2 large baker potatoes
2 strips bacon
¼ cup cream
2 tbs butter
3 stalks green onion
¼ cup grated extra-old cheddar
kosher salt/fresh ground pepper
canola oil
Wash and scrub potatoes; pat dry. Rub skins with canola oil and salt and pepper. Pierce eat potato several times with the tip of a sharp knife. Place in a 400F toaster oven and bake for about 70 minutes, until thoroughly hot and tender to the tip of a knife.
Remove potatoes and place bacon in the toaster oven to cook. Slice off the top third (lengthwise) of potatoes. Scoop out insides, leaving enough to support the skins so they can be refilled. Place in a medium bowl.

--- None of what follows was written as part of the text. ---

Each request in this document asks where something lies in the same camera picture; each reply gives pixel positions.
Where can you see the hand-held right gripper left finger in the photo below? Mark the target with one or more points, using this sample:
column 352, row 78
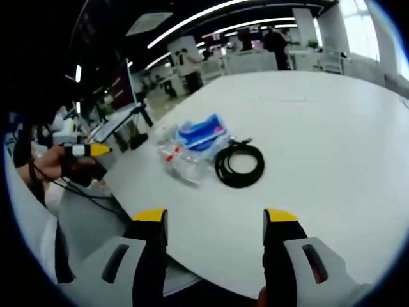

In the microwave, heat cream together with butter and chives, until butter is melted. Add to potatoes and lightly mash with a potato masher or fork. Thinly slice cooked bacon and add to potatoes. Season to taste with salt and pepper.
Scoop potato mixture into a large piping bag (does not need to be fitted with a tip, but a star tip is a good choice) and pipe back into potato skins. Sprinkle with cheddar. Lower heat to 350F. Place potatoes back in oven to continue baking for another 15 minutes or so, until cheese is melted and potatoes are thoroughly hot.